**Task item**: Reproduce verbatim the lines of the material below, starting at the line with "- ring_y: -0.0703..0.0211" and ending at the line with "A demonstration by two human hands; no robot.", both inclusive; skip the rest.

-------- Extracted records

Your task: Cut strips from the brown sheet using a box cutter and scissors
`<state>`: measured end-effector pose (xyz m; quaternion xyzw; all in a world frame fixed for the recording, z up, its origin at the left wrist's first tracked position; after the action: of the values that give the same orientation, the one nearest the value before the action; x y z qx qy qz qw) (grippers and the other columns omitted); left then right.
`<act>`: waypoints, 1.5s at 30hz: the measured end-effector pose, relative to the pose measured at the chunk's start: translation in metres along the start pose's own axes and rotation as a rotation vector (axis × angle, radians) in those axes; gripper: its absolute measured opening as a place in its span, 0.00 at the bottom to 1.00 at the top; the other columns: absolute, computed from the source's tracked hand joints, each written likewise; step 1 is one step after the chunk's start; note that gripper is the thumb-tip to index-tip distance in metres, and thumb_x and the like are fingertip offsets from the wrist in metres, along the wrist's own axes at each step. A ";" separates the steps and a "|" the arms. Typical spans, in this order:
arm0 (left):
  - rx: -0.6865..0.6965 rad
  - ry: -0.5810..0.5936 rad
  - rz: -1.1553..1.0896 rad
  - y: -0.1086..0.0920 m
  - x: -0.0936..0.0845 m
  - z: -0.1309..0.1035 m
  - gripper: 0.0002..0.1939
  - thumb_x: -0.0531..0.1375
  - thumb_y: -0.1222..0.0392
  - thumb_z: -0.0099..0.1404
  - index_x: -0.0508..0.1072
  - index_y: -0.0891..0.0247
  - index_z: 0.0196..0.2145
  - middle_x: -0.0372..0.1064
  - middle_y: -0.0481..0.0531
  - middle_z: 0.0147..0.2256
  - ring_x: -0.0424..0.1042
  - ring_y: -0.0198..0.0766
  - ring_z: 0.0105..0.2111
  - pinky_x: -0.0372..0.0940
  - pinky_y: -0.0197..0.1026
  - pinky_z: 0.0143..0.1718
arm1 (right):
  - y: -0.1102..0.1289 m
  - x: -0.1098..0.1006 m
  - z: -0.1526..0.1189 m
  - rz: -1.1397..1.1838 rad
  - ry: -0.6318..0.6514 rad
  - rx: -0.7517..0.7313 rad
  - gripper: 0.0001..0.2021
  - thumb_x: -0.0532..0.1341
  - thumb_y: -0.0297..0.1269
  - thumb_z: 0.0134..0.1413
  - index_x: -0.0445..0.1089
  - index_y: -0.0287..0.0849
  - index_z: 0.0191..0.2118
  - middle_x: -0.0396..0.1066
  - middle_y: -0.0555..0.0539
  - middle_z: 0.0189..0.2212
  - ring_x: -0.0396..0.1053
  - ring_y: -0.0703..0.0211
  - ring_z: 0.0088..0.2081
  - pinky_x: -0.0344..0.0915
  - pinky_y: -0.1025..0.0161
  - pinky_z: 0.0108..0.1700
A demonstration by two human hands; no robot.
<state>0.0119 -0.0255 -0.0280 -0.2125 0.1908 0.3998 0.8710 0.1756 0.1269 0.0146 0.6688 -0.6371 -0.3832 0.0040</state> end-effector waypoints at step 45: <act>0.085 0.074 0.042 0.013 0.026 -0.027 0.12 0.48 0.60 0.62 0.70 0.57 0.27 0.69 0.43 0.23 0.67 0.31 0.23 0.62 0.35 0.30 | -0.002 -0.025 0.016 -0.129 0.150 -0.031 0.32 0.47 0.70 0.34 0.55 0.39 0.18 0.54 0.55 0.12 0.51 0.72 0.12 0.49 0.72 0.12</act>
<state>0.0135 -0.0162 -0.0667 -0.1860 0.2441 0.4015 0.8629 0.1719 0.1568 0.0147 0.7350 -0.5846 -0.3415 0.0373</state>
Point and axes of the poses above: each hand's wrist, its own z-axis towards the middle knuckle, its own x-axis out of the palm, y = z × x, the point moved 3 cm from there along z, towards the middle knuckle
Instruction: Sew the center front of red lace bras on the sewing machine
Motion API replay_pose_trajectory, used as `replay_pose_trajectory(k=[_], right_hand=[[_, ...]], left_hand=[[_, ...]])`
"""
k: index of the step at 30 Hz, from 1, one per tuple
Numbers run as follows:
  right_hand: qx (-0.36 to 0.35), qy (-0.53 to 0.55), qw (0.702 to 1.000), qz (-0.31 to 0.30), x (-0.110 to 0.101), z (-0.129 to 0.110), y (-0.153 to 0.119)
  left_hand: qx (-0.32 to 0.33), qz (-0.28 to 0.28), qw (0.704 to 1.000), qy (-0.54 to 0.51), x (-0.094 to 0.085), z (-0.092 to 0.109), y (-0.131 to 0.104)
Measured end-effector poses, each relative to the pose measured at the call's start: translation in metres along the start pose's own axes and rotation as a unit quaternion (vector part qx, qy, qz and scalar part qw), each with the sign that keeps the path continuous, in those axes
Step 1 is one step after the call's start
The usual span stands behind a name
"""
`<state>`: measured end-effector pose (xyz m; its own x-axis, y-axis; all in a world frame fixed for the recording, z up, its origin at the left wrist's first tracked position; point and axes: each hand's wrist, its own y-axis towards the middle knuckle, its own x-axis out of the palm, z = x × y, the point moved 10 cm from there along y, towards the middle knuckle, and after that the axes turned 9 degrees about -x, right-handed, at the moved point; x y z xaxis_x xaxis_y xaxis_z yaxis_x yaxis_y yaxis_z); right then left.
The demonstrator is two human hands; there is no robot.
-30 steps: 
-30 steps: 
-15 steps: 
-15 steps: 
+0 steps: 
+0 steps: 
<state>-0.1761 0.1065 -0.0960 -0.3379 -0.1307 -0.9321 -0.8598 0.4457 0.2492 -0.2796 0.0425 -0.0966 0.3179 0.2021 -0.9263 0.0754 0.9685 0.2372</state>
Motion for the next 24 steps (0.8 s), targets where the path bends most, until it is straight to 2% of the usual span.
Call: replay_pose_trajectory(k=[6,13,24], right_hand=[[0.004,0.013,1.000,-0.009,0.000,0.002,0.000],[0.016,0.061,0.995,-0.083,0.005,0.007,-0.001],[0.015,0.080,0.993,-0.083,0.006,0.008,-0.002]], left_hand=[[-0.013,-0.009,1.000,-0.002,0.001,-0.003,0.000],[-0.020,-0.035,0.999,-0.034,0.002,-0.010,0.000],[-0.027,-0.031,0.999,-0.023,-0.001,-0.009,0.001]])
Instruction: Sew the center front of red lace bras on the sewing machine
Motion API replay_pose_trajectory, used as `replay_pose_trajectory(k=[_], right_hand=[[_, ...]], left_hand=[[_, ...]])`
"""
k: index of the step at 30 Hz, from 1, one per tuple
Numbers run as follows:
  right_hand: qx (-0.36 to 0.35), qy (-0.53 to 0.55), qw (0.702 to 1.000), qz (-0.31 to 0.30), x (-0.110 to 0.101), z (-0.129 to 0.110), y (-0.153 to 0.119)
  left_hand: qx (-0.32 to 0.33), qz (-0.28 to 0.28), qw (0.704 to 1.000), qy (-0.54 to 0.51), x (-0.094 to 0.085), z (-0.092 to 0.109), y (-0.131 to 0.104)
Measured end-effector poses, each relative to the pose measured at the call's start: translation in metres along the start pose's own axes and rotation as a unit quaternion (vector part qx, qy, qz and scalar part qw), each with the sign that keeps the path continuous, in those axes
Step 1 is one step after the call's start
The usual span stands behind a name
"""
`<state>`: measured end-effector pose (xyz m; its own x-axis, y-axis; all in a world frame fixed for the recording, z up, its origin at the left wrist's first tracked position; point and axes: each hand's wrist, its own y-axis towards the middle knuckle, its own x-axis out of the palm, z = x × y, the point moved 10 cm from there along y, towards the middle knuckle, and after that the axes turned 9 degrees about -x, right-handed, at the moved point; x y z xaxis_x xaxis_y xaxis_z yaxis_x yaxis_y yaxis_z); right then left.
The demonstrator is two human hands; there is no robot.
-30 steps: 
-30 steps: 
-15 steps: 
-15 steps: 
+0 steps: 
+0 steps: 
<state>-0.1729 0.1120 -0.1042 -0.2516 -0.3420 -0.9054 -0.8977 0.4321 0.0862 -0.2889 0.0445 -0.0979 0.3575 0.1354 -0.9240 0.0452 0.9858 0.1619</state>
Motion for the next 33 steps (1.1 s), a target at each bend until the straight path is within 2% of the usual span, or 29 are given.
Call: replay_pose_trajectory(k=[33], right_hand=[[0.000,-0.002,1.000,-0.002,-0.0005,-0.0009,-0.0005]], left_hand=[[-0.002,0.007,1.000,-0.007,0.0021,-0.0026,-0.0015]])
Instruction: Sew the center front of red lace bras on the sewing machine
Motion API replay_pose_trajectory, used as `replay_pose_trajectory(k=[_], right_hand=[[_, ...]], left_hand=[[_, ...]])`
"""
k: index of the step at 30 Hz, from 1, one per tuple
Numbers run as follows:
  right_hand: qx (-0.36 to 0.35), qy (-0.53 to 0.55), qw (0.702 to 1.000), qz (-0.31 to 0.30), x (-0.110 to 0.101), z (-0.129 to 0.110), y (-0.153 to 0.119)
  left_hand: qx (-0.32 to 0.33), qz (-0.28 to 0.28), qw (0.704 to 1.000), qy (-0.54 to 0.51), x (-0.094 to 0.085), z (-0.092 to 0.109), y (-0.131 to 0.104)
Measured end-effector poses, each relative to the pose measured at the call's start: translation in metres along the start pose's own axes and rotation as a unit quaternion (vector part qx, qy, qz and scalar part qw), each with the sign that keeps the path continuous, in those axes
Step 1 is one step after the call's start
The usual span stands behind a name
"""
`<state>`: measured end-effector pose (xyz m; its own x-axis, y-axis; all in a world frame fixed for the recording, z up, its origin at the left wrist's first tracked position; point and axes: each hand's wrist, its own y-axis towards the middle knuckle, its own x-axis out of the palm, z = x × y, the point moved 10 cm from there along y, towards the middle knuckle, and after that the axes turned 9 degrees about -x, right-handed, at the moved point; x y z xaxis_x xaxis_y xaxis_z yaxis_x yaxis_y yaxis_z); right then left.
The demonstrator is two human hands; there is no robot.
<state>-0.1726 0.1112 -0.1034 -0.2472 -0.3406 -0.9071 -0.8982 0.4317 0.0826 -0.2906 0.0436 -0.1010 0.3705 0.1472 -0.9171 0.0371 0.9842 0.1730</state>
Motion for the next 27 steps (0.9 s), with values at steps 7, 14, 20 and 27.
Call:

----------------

**Solution below**:
  - ring_y: -0.0703..0.0211
  - ring_z: 0.0088..0.2081
  - pinky_x: -0.0344..0.0915
  - pinky_y: -0.1025..0.0161
  - pinky_z: 0.0108..0.1700
A demonstration by two human hands; no robot.

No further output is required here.